Ильицкий на другом конце стола в ответ на это громко хмыкнул:
— А теперь я у тебя спрошу, Наташа: по-твоему, это плохо?
— Разумеется, плохо! – не раздумывала даже она. – Это значит, что обучать студентов теперь будут по строго оговоренной программе – ни одного лишнего слова на лекциях. Что же здесь хорошего?
— Вот-вот, ни одного лишнего слова – это-то и хорошо! - кивнул Ильицкий. - Ибо количество излишне свободомыслящих студентов в наших университетах превышает все разумные пределы. Вот и получается, что вчерашние студенты двух слов связать не могут по-русски и не смыслят ни капли в своей профессии – зато в политических течениях да в «народничестве» большие специалисты.
Ильицкий говорил свысока, менторским тоном и посматривал на мою подругу снисходительно, как на неразумного ребенка. Не могу передать, как меня это злило!
И, конечно, трудно было не понять, кого он имеет в виду под «немогущими связать двух слов по-русски». Кажется, заметила это не только я, потому что Андрей тотчас принялся ему отвечать – несколько язвительно:
— Смею напомнить тебе, Женя, что российская наука, о который ты сейчас так дурно высказался, породила все же таких людей, как Горчаков, Менделеев, Мечников, Павлов, Склифосовский, Пирогов! Умудрились они выучиться без государственного-то контроля!
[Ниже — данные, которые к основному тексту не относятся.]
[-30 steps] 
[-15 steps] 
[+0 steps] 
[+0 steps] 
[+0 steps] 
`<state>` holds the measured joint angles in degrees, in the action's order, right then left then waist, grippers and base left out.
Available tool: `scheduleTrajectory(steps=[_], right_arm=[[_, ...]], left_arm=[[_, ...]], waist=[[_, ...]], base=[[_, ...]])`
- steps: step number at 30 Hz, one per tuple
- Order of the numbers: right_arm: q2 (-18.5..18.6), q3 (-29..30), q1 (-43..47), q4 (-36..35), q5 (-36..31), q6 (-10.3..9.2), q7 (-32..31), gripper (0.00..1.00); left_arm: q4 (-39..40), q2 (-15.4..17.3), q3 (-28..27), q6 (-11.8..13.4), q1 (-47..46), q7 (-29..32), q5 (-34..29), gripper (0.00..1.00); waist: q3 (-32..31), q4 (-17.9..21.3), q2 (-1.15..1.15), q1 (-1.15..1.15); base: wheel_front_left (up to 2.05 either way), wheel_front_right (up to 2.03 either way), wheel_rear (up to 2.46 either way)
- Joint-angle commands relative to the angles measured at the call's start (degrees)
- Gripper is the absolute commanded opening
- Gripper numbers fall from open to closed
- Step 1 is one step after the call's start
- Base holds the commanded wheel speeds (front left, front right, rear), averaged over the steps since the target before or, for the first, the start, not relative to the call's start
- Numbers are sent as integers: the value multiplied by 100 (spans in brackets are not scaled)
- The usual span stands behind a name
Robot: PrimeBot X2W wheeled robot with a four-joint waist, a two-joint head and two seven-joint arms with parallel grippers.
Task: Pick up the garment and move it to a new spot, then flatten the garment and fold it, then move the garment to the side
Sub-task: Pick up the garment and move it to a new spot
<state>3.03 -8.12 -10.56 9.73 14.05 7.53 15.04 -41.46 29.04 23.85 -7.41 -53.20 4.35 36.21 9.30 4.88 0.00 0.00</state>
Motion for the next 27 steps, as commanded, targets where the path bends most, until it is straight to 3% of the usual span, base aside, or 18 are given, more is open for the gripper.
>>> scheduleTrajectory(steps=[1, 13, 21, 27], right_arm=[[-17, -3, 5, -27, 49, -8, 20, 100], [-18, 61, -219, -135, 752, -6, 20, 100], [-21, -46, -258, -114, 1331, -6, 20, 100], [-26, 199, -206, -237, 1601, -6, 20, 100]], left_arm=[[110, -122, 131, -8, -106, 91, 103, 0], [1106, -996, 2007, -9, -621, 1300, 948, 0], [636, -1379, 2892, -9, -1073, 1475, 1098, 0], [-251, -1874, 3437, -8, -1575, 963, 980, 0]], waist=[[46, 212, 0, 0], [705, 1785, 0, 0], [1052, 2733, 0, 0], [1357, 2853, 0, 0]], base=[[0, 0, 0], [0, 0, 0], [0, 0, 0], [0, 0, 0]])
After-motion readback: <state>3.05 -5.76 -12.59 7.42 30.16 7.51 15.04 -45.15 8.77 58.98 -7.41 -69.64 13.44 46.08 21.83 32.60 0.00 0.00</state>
— Да-да, а еще Мусоргский, граф Толстой и великий Пушкин! – тут же поддакнула Натали.
— Наташенька, граф Толстой, кстати, так и не окончил университета, увы, - ответил на это Ильицкий и так мерзко улыбнулся уголком губ, что я не выдержала.
Я пообещала себе, что слова не скажу ему за ужином, но простить ему унижения своей подруги я не могла!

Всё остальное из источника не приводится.